Could you please transcribe the data exactly, without the pictures?

++++++

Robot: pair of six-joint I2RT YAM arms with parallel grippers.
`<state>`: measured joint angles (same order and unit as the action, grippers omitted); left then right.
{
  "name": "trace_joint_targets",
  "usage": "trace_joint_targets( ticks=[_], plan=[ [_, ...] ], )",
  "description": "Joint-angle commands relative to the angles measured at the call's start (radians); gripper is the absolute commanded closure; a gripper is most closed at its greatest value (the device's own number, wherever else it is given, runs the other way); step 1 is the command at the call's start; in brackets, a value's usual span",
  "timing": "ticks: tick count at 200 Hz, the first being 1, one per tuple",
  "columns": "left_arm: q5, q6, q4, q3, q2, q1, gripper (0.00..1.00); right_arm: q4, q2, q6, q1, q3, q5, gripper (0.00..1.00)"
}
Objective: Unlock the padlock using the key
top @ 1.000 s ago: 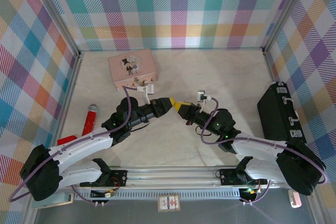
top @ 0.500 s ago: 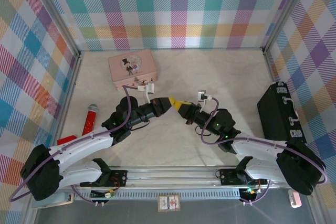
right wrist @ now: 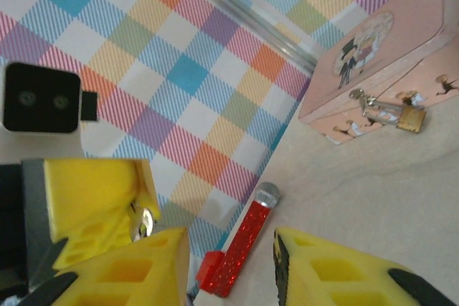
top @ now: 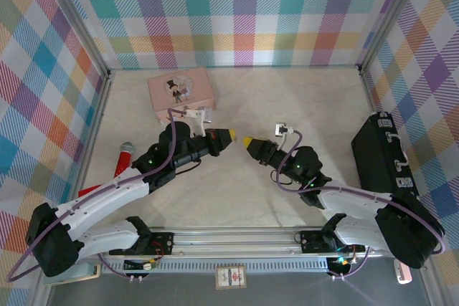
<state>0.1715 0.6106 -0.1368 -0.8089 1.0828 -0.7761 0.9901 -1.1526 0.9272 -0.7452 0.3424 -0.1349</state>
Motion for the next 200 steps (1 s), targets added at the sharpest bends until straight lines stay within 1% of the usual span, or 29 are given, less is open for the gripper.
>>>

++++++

§ **TASK RESPONSE**:
Robot: pair of six-joint I2RT YAM arms with parallel grippers.
`<state>`: measured joint angles (same order and unit as the action, grippers omitted); left then right.
{
  "name": "trace_joint_targets",
  "usage": "trace_joint_targets( ticks=[_], plan=[ [_, ...] ], )",
  "description": "Joint-angle commands relative to the angles measured at the call's start (radians); gripper is the absolute commanded closure; a gripper is most closed at its greatest value (the device's own number, wherever else it is given, runs the other way); step 1 is the command at the call's start; in brackets, a value's usual span",
  "timing": "ticks: tick count at 200 Hz, the first being 1, one per tuple",
  "columns": "left_arm: q5, q6, q4, q3, q2, q1, gripper (0.00..1.00); right_arm: q4, q2, q6, q1, q3, q5, gripper (0.00..1.00)"
}
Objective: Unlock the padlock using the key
top @ 1.000 s ago: 
top @ 0.500 s ago: 
right wrist @ now: 
top @ now: 
<state>0.1715 0.6106 -0.1368 -0.8089 1.0828 -0.7761 0.9901 -1.1526 0.9272 -0.7452 0.3424 -0.1349</state>
Motion for the next 200 steps (1 s), targets added at the sharpest bends until straight lines stay within 1% of the usual span, or 29 are given, less is open for the gripper.
>>>

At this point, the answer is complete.